[TASK]
What lines of the data below hold the string "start"? Copy each one out.
--- DATASET EXTRACT ---
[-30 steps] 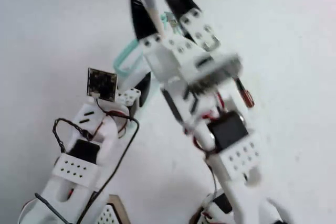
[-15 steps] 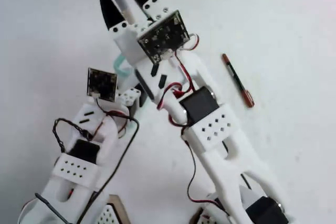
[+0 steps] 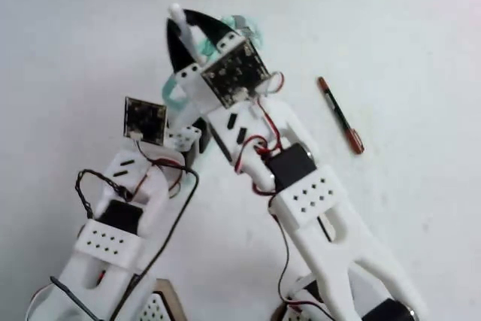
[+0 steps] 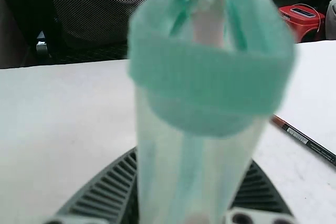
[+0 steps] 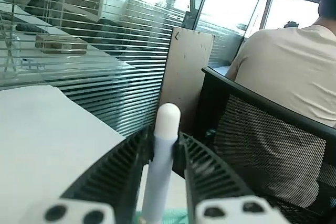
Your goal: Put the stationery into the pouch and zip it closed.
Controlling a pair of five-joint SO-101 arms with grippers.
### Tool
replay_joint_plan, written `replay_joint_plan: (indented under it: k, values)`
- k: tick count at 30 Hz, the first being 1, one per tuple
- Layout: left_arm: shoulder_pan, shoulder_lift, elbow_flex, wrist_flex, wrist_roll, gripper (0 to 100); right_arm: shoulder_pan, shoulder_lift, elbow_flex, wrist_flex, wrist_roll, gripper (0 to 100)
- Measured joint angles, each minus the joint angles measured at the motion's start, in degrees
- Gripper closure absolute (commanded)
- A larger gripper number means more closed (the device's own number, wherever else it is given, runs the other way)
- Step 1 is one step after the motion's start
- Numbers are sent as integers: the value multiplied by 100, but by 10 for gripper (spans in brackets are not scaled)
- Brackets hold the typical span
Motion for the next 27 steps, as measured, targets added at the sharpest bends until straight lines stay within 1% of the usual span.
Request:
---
[RESULT FOR THIS TASK]
- Measured joint angles, each minus the joint angles measured at the motion's start, in degrees
- Step 1 is one step after the motion's start

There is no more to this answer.